Oh, modern medicine. I have such a love-hate relationship with you. So much of the time you do so much good. When I had a heart condition that needed surgery, you were there for me, giving me a non-invasive, fairly low-risk cure. When my father-in-law was recently ill with an infection that was not responding to treatment and his life expectancy suddenly looked like days, rather than years, you came through again with the ability to scan the body, pinpoint the infection and provide treatment, bringing him back to life.
However, on the subject of the care of pregnant women over 35, I'm a bit more on the fence. Sure, you've helped many of my friends have children who otherwise would have been unable to conceive. You provided me with a safe environment to deliver my first child with pain managed (thank you very much) and a flawless birth. And, most of the time knowledge is power, but sometimes knowledge is unnecessary and anxiety producing. Sometimes it is possible to get information that probably never needed to be known in the first place.
Since I'm over 35 I get to have all kinds of genetic testing done. An ERA blood test to calculate risk for Downs and Trisomy 18 (my risk was 1 in 3700 and 1 in 10,000 respectively based on solely bloodwork. For perspective, the average risk for a 38 year old woman is 1 in 150), an ultrasound at 11-13 weeks, an AFP blood test to give further risk for Downs, Trisomy 18 and Spina Bifida and another ultrasound at 18-20 weeks.
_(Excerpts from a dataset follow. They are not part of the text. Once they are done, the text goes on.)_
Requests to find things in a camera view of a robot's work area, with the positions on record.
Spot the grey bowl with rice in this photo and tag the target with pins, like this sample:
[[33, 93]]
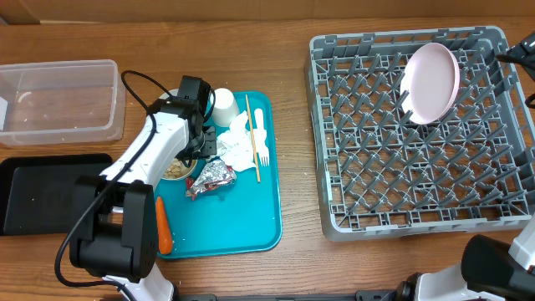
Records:
[[173, 92]]

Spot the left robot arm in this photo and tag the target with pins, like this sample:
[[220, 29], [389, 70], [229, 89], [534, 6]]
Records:
[[113, 240]]

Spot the white plastic cup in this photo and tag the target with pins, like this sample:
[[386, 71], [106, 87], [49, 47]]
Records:
[[225, 108]]

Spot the clear plastic storage bin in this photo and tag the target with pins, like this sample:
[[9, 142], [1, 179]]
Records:
[[61, 102]]

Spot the orange carrot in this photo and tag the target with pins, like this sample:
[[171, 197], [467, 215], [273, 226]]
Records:
[[164, 232]]

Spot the black plastic waste bin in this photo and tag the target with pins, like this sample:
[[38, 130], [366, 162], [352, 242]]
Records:
[[36, 192]]

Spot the silver red foil wrapper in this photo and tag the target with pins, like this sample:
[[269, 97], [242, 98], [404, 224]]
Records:
[[213, 175]]

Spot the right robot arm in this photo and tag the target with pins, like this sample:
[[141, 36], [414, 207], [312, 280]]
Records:
[[489, 269]]

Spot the crumpled white napkin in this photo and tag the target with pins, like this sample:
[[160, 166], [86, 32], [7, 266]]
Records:
[[234, 146]]

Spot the grey dishwasher rack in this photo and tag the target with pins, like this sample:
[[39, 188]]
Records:
[[380, 175]]

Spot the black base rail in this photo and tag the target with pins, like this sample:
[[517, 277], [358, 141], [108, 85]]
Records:
[[361, 295]]

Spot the wooden chopstick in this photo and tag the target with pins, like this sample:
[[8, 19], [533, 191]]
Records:
[[254, 148]]

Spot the pink round plate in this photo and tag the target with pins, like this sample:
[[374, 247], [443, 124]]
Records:
[[432, 80]]

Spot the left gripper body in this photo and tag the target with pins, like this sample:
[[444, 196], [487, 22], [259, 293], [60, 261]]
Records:
[[193, 150]]

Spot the white plastic fork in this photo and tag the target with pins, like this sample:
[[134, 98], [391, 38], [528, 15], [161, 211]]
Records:
[[260, 137]]

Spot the white bowl with peanuts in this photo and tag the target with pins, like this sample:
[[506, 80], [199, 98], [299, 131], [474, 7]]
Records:
[[178, 171]]

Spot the teal serving tray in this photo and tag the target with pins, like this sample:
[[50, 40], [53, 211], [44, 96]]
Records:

Yesterday was my 18-20 week ultrasound. We found out we're having a boy (yay!) and we also saw what are called soft markers for both Downs and Trisomy. Ella had the same soft marker for Downs - a light spot on the heart. It doubles my risk, so I'm now 1 in 1850, or, put another way I have a .05% chance of having a baby with Downs. The Trisomy 18 soft marker is a cyst in the brain, which doesn't effect anything after birth and, in fact, most fetuses outgrow the cyst and it won't be seen on later ultrasounds. I can't remember what that does to my risk, but let's assume it doubles it as well so I have a .02% chance of having a baby with Trisomy 18. To look at it another way, I'd have to give birth 1850 times to have a baby with Downs or 5000 times to have a baby with Trisomy 18 (PERISH THE THOUGHT OF GOING THROUGH THIS THAT MANY TIMES!).
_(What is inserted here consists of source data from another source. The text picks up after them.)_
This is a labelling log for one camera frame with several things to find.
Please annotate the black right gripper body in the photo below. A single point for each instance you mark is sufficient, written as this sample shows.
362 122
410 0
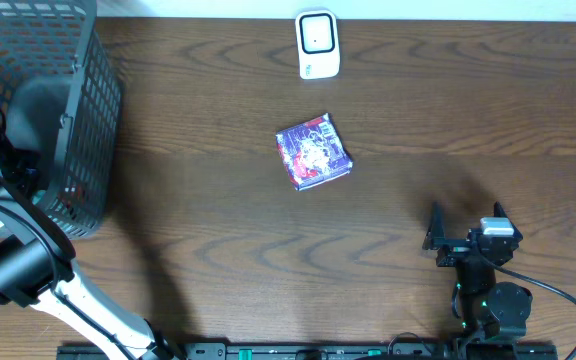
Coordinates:
454 253

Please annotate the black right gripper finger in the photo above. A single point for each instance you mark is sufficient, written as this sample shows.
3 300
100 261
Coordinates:
435 237
498 211

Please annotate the purple snack packet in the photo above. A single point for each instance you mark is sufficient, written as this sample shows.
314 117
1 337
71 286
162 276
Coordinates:
312 153

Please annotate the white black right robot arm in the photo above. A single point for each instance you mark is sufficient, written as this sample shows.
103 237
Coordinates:
493 313

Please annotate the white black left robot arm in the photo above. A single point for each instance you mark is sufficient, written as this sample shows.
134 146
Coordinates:
38 269

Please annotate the grey plastic mesh basket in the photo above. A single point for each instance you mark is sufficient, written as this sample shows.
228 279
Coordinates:
60 100

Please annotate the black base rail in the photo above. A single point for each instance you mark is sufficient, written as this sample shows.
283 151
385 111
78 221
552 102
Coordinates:
400 350
The only way to definitively know whether I'll have a baby with either is to have an amniocentisis, but the risk of having a miscarriage as a result of an amnio is 1 in 300, or .33%. That's a greater risk by far than actually having either in my baby, so it isn't worth it.
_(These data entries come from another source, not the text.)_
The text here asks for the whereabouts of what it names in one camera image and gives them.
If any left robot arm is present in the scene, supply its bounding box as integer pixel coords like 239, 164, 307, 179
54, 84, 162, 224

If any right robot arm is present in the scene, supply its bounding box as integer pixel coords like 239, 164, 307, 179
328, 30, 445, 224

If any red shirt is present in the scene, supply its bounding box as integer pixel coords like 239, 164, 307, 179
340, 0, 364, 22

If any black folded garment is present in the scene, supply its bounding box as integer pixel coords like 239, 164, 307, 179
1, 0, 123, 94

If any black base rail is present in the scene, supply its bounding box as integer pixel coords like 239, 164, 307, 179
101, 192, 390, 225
What the doctor recommended is to come back in 3 weeks for another ultrasound to be sure the baby is growing. With T18, I guess they just don't grow. From there, if growth is stunted, I could have the amnio, get results and still be in the window of time to terminate (T18 babies rarely survive past the first week of life) if it came back positive.
It is all so horrible to think about and honestly, I think I stopped comprehending at the point the doctor told me there was a cyst in my child's brain. Once I left the office and we had lunch and I had a chance to process, I began to wonder why we even had to be told any of this. I also felt a sense of calm come over me with a strong sense that no matter what we'd be okay and the best way for me to proceed is as though I have a totally normal, healthy child (so I went shopping for baby boy clothes).
I've long believed that there has to be more than a mother's age to predict the potential to have a child with issues. I understand that western medicine needs to quantify and qualify and age is the one common factor they have found, but surely your own family history, that of your husband's, how you and he take care of yourself and the environment you live in also have to play a role. Hard to quantify those because they vary so much from person to person.
Hopefully the next 3 weeks will pass quickly and on June 1 at 11:30 we'll see a strapping, young lad who has grown beyond the 9 ounces he weighs right now. Lord knows if I keep gaining weight, but he doesn't I'll be pretty pissed. Until then, I'm planning to stay positive, hopefully not wake up in the middle of the night and play the what-if game and put this mostly useless knowledge provided by modern medicine out of my head.